Further, since the ultrafine pattern is made of the same material as the metal pattern to be the actual pattern, it has the same resistance value per unit area, and is smaller than the resolution limit, so that it is thinner than the actual pattern. Therefore, the metal film has the highest resistance value among the metal films deposited on the glass substrate, and is under a condition that the metal film is easily broken by an electric current flowing through the metal film. However, since the resistance value is not so high as to cause dielectric breakdown (discharge) due to the edge effect in a part of another metal pattern, it plays a role like a fuse which is first destroyed by charging.

The environment in which the reticle is charged may affect not only the reticle manufacturing process but also other wafer processes, etc. Can be sensed quickly, and the occurrence of defects can be suppressed.

[0021]

As described above, the present invention has a structure in which a pattern less than the resolution limit is inserted and a charge is released without being charged, and loss of the reticle mask due to electrostatic breakdown can be prevented. it can.

Further, since the ultrafine pattern of the present invention is made of the same material as the other metal patterns, it has the highest resistance and is liable to be broken, and by observing the conditions, it is possible to quickly detect abnormalities in the process. Is possible.

[Brief description of the drawings]

FIG. 1 is a diagram showing a semiconductor reticle mask of the present invention.

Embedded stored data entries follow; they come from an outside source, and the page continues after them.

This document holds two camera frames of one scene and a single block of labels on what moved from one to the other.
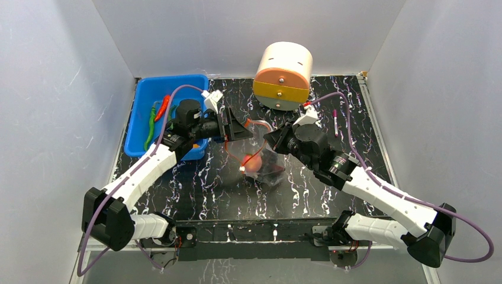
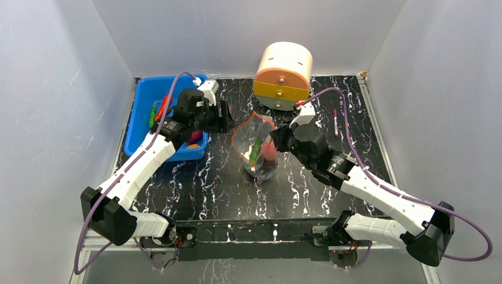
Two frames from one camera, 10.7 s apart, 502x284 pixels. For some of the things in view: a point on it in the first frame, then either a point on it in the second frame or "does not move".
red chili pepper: (164, 103) does not move
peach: (252, 163) → (270, 152)
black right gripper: (283, 138) does not move
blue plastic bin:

FIG. 2 is a diagram showing a conventional semiconductor reticle mask.

[Explanation of symbols]

 DESCRIPTION OF SYMBOLS 1 Circuit pattern 2 Alignment pattern 3 TEG pattern 4 Light shielding pattern 5 Extra fine pattern

Claims (2)

[Claims] 1. A semiconductor reticle mask having a glass substrate and a metal pattern formed on the glass substrate, wherein the isolated patterns constituting the metal pattern are interconnected by an extremely fine pattern less than the resolution limit. It is characterized by being electrically connected. 2. The semiconductor reticle mask according to claim 1, wherein said ultrafine pattern is formed of the same material as said metal pattern.